Stored items from a collection
◇ ◇ ◇ ◇ ◇

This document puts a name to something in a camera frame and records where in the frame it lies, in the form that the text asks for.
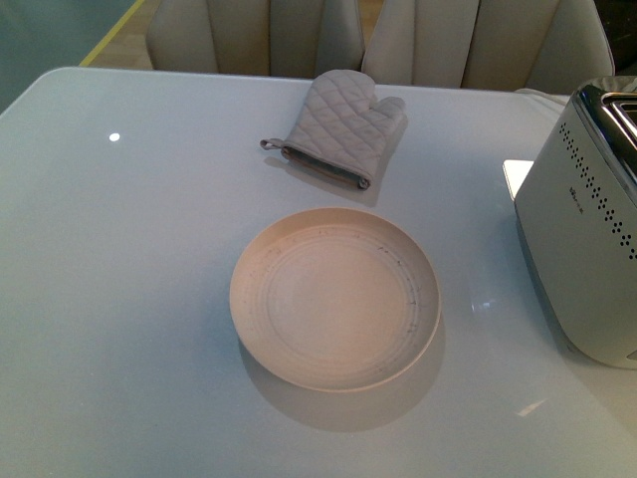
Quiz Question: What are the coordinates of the left beige upholstered chair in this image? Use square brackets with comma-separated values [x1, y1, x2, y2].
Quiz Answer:
[145, 0, 364, 79]

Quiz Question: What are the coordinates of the beige round plate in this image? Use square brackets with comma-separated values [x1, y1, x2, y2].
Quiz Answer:
[229, 207, 441, 392]

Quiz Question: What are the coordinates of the right beige upholstered chair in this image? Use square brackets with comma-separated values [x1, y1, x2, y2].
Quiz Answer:
[362, 0, 615, 95]

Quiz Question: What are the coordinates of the beige upholstered chair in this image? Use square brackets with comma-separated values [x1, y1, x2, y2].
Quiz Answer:
[145, 0, 364, 79]
[362, 0, 615, 95]

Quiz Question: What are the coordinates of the beige quilted oven mitt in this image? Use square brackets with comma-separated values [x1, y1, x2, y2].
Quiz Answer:
[260, 70, 406, 190]

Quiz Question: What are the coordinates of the chrome and white toaster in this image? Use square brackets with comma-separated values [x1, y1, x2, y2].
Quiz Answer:
[515, 76, 636, 369]

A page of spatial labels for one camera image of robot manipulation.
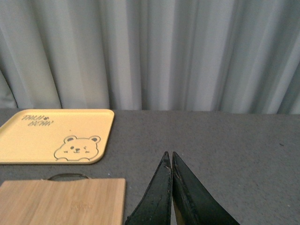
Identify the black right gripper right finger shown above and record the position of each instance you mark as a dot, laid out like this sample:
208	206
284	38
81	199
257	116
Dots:
193	201

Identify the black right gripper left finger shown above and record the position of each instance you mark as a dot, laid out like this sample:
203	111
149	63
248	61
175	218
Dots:
156	203

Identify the wooden cutting board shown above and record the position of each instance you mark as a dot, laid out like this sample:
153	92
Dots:
78	202

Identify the yellow bear tray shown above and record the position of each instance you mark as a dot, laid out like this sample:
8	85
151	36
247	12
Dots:
55	136

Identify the grey curtain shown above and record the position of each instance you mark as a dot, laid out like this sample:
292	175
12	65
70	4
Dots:
236	56

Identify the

◇ ◇ ◇ ◇ ◇

> _Aim of the exercise_: Each entry shown above must be quoted exactly, with its pictures left out.

> _Answer to this exercise_:
This document puts a name to something in a camera frame and records where in the frame it lies, in the form that the text asks for.
Quiz Question: What are the coordinates of the left beige upholstered chair in this image? Use square brackets with comma-separated values [x1, y1, x2, y2].
Quiz Answer:
[145, 0, 364, 79]

Quiz Question: What are the coordinates of the beige round plate in this image? Use square brackets with comma-separated values [x1, y1, x2, y2].
Quiz Answer:
[229, 207, 441, 392]

Quiz Question: What are the coordinates of the right beige upholstered chair in this image? Use square brackets with comma-separated values [x1, y1, x2, y2].
Quiz Answer:
[362, 0, 615, 95]

Quiz Question: What are the coordinates of the beige upholstered chair in this image? Use square brackets with comma-separated values [x1, y1, x2, y2].
Quiz Answer:
[145, 0, 364, 79]
[362, 0, 615, 95]

Quiz Question: What are the coordinates of the beige quilted oven mitt in this image? Use square brackets with comma-separated values [x1, y1, x2, y2].
Quiz Answer:
[260, 70, 406, 190]

Quiz Question: What are the coordinates of the chrome and white toaster in this image? Use square brackets with comma-separated values [x1, y1, x2, y2].
Quiz Answer:
[515, 76, 636, 369]

A page of spatial labels for one camera image of robot manipulation.
Identify the black right gripper right finger shown above and record the position of each instance you mark as a dot, laid out like this sample:
208	206
284	38
81	199
257	116
Dots:
193	201

Identify the black right gripper left finger shown above and record the position of each instance you mark as a dot, laid out like this sample:
203	111
149	63
248	61
175	218
Dots:
156	203

Identify the wooden cutting board shown above and record the position of each instance you mark as a dot, laid out like this sample:
153	92
Dots:
78	202

Identify the yellow bear tray shown above and record the position of each instance you mark as a dot, laid out like this sample:
8	85
151	36
247	12
Dots:
55	136

Identify the grey curtain shown above and record the position of each instance you mark as a dot, laid out like this sample:
292	175
12	65
70	4
Dots:
236	56

Identify the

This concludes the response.